Yoo, M.-J., X. Liu, J. C. Pires, P. S. Soltis, and D. E. Soltis. 2014. Nonadditive Gene Expression In Polyploids. Annual Review of Genetics 48: In Press [Link to article on publisher’s site]

Polyploidy, specifically allopolyploidy, involves hybridization and duplication of divergent parental genomes and provides new avenues for gene expression. The expression levels of duplicated genes in polyploids can show deviation from parental additivity (the arithmetic average of the parental expression levels). Nonadditive expression comprises two possible scenarios: (a) the total gene expression level in a polyploid is similar to that of one of its parents, indicating down-regulation of one parental genome, and (b) total gene expression in a polyploid is lower or higher than in either parent (homoeolog expression bias). The former is further classified into expression level dominance and transgressive expression.
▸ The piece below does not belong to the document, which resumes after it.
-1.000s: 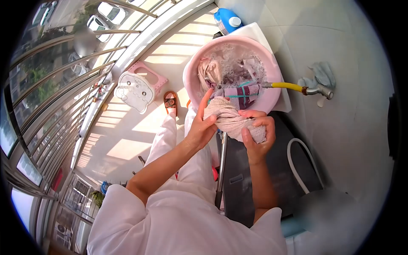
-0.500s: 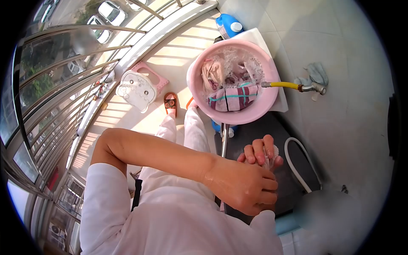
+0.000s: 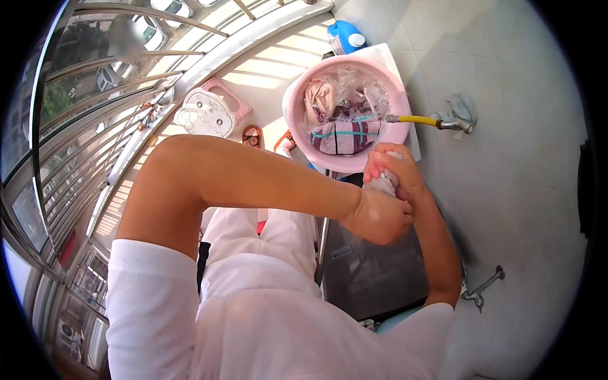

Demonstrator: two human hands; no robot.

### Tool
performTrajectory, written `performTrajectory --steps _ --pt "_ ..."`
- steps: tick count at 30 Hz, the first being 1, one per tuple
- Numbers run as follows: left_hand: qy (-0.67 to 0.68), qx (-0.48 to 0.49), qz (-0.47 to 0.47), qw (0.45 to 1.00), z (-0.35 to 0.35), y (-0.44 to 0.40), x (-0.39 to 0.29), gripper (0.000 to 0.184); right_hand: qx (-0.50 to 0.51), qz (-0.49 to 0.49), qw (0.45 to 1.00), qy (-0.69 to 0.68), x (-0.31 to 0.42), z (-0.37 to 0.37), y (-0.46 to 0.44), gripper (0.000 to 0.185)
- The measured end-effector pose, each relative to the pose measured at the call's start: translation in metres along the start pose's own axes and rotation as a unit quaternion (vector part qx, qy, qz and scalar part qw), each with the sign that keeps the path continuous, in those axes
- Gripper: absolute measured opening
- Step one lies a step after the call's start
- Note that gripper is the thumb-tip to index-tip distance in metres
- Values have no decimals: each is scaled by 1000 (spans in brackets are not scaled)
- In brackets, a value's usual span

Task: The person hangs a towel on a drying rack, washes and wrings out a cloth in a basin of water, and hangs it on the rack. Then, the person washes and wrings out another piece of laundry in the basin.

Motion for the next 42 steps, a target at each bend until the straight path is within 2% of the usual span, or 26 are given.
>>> performTrajectory --steps 9,12,18,27,32,34,35,37,38,39,40,41,42 --pt "-36 3 5 999 -41 11 9 11 -57 -31 989 130 -10 17 -23 23" --pt "-33 3 -3 999 -52 15 10 12 -69 -5 983 170 -11 24 -27 25" --pt "-40 -9 -2 999 -67 14 13 10 -104 -11 980 171 -15 34 -31 20" --pt "-47 0 -5 999 -71 12 11 6 -92 1 980 175 -29 50 -32 17" --pt "11 -21 24 999 -32 15 16 6 -84 24 994 70 -11 49 -18 20" --pt "-18 -136 130 982 16 27 24 13 -66 59 996 -8 1 47 -14 22" --pt "-33 -192 181 964 37 39 26 18 -63 72 995 -14 7 47 -13 27" --pt "24 -270 360 893 59 72 35 34 -55 148 986 -58 25 32 -14 27" --pt "53 -306 444 841 67 92 37 43 -53 185 978 -80 32 26 -13 28" --pt "131 -368 553 736 52 134 45 47 5 185 976 -117 31 19 -21 34" --pt "202 -421 645 605 24 183 41 52 -79 109 985 112 -13 61 -56 35" --pt "203 -443 673 557 19 218 32 52 -118 -19 879 462 -58 102 -89 37" --pt "225 -462 701 494 5 234 24 52 -98 -138 747 643 -102 141 -120 40"
Point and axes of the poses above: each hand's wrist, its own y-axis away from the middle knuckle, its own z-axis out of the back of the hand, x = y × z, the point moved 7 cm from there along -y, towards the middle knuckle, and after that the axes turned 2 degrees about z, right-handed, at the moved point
Non-additive gene expression has been widely observed in diverse polyploids. Several factors may result in expression non-additivity in polyploids, including maternal-paternal influence, gene dosage balance, cis– and/or trans-regulatory networks, and epigenetic regulation. As our understanding of non-additive gene expression in polyploids remains limited, a new generation of investigators should explore additional phenomena (i.e., alternative splicing) and use other high-throughput ′omics technologies to measure the impact of non-additive expression on phenotype, proteome, and metabolome.